В последней сцене разворачивается диапазон чувств и возможностей актрисы. Потому что переигрывания в сцене падения Молчалина, ее бурные проявления чувств по отношению к нему выглядят как-то неловко. Но тут, когда она инстинктивно бросается за защитой к Чацкому, прячется за его спиной, со слезами на глазах, в одну секунду чувствуется ужас прозрения и невозможность ничего изменить. Актриса все это выражает только пластически, ее чувства проявляются в жесте, в порыве к Чацкому. А он загораживает ее собой — и от гнева батюшки, а мог бы — и от жизни бы загородил, но нет — обиделся: кого, мол, вы предпочли. И уходит, произнося последний монолог, обнимая Софью — то ли танцуя с ней, то ли баюкая.

В словах «карету мне, карету!» — все же пережимает и слишком кричит. Но это все можно простить ради последующего режиссерского решения. Чацкий вскакивает на стол и идет вглубь сцены, где начинают вздыматься занавеси — такой сильный поднимается ветер. Он отодвигает занавесь, растерянно улыбается — и шагает в черную бездну. Он не столько «не ездок», сколько не жилец. И не «родина в этот приезд ему скоро надоест», а жизнь. Но другого способа избавиться от «мучителей толпы» нет. Какой уж тут социально-политический конфликт — его-то преодолеть можно, а вот этот, описанный Грибоедовым, — нельзя. Сил на преодоление экзистенциального конфликта у Чацкого нет. Чтобы преодолеть его, нужно выйти из себя, за свои пределы, а Чацкий все обижается, все дверью хлопает, — вот и дошел до последней — и хлопнул.

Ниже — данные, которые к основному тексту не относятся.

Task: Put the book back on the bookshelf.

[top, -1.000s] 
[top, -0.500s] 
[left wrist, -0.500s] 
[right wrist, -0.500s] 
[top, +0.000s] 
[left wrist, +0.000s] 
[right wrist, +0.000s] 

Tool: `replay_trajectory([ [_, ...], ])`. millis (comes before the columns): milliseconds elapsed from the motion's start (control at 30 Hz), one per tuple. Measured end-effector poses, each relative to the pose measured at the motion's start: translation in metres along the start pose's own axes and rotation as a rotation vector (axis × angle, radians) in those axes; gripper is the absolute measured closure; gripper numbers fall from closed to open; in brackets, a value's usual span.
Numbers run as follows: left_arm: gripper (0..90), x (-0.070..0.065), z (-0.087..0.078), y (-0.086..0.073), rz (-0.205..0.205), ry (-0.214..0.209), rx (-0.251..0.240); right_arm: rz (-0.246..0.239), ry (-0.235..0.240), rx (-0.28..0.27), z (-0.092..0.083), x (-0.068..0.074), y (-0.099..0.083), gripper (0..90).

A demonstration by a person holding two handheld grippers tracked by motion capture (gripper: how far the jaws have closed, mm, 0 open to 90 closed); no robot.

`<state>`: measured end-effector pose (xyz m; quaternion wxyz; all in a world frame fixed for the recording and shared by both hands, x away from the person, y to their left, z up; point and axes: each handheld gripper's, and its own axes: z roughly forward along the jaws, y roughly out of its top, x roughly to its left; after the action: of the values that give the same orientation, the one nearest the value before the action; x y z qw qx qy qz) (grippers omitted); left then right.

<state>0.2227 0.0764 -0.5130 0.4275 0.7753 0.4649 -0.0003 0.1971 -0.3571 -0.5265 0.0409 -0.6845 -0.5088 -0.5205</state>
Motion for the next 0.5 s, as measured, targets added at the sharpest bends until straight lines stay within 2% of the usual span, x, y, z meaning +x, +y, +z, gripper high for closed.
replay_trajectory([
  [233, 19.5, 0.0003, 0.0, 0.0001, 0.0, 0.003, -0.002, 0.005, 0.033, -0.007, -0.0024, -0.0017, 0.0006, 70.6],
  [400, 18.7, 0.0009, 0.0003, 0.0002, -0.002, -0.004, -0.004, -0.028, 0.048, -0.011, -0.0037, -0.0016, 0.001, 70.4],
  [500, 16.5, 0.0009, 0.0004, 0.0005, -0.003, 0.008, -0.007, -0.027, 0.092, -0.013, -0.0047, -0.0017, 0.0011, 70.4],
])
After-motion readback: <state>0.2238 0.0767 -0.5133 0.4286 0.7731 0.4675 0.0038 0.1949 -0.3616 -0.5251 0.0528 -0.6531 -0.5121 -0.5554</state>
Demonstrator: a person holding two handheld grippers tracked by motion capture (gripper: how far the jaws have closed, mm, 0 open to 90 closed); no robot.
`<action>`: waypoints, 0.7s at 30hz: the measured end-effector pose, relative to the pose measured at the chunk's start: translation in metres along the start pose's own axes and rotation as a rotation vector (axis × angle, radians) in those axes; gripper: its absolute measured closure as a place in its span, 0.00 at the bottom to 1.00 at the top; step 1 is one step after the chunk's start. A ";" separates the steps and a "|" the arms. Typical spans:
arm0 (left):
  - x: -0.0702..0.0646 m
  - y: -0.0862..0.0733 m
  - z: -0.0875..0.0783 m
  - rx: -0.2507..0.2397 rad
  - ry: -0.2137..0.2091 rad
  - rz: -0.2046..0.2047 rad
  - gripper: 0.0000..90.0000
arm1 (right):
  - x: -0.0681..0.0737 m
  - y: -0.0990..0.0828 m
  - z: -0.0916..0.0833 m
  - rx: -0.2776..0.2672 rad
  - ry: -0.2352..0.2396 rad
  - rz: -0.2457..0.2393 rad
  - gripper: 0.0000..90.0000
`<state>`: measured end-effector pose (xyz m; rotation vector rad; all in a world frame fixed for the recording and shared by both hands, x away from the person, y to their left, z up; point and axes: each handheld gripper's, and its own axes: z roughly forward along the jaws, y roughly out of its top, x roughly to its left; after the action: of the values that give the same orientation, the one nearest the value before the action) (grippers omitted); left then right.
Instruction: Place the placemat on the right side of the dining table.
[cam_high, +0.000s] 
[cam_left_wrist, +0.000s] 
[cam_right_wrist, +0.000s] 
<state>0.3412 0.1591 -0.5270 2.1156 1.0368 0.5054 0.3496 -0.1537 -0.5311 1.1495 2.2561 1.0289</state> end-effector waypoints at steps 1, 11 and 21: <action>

А «Москва» перемелет всех. Московскую жизнь может изменить только внешний порыв. Фамусов бросается удерживать занавеску, — но куда там, как сдержишь этот ветер! Это со всем, что внутри, можно справиться, а вот задует непонятно откуда — и все!

Грибоедов все понял про русскую московскую жизнь, про то, кто тут приживается, кто нет, кто «успел, а кто дал промах» — и этот спектакль, такой поначалу домашний, раскрывает страшную подоплеку этой милой домашности, и показывает, как близко «хаос шевелится». А что касается перемен на Москве, то их «не видно», как Грибоедов и предсказывал.